Among disappointments of modern Hollywood, "War of the Worlds" ranks with "Pearl Harbor" and the "Planet of the Apes" remake, two other bloated spectacles conceived as blockbusters first, human dramas second.

This is Spielberg's "Attack of the Clones," a movie burdened with stiff dialogue and fatuous relationships, dolled up with the gloss of computer animation into a big-screen video game with puny humans as targets.

Millions are dying, yet unlike the wonderful blend of humanity and horror in George Pal's 1953 take on Wells' story, this "War of the Worlds" presents the masses as anonymous chaff.

The only three people who matter here are Cruise's Ray, an undependable father, his 10-year-old daughter, Rachel (
Dakota Fanning), and his teenage son, Robbie (
Justin Chatwin).

We're talking civilization on the ropes, about to go down, and Spielberg's spinning a tedious tale of a manchild who only learns to be a responsible father when space invaders land in his backyard.

In the opening minutes, the screenplay by Josh Friedman and David Koepp sets Ray up as a stereotype of the paternal ne'er-do-well, a guy who can't even manage to stock the fridge with food when his ex-wife (
Miranda Otto) and her new hubby drop the kids off for the weekend.

After this superficial start, the fireworks begin. The skies turn blackish, bolts of blue lightning zap the earth, and towering machines bust out of the ground, wandering about on three legs and zapping people into dust and buildings into rubble.

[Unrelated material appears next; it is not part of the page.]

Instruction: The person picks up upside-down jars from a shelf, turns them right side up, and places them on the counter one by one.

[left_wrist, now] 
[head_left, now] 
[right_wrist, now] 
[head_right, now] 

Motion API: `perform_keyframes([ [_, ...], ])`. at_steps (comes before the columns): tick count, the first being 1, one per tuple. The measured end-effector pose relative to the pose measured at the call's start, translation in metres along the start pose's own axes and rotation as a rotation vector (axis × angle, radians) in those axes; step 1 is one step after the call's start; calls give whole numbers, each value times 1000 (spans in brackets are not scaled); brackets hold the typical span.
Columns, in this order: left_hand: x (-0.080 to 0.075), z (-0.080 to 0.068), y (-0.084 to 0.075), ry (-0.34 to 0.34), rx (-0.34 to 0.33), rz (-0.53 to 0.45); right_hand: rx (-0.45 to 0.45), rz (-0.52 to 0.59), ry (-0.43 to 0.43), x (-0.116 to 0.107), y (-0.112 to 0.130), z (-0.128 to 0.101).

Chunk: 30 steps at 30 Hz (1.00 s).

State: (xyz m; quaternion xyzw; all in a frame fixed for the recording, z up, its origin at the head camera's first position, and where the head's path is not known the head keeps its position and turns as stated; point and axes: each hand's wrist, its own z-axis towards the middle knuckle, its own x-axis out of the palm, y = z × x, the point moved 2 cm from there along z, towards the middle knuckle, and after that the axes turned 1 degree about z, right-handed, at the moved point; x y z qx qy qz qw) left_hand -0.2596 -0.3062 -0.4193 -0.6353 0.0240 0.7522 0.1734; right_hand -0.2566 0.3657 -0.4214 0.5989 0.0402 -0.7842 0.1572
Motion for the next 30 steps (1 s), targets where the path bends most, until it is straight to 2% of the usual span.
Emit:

Some visual effects, notably the alien tripods emerging, are remarkable and thrilling. Elsewhere, particularly in battle scenes involving the futile American military, Spielberg falls back on loud sound effects, colored lights beyond the horizon and close-ups of Ray and his terrified kids, as though time did not permit the filmmakers to finish the visuals on the drawing board.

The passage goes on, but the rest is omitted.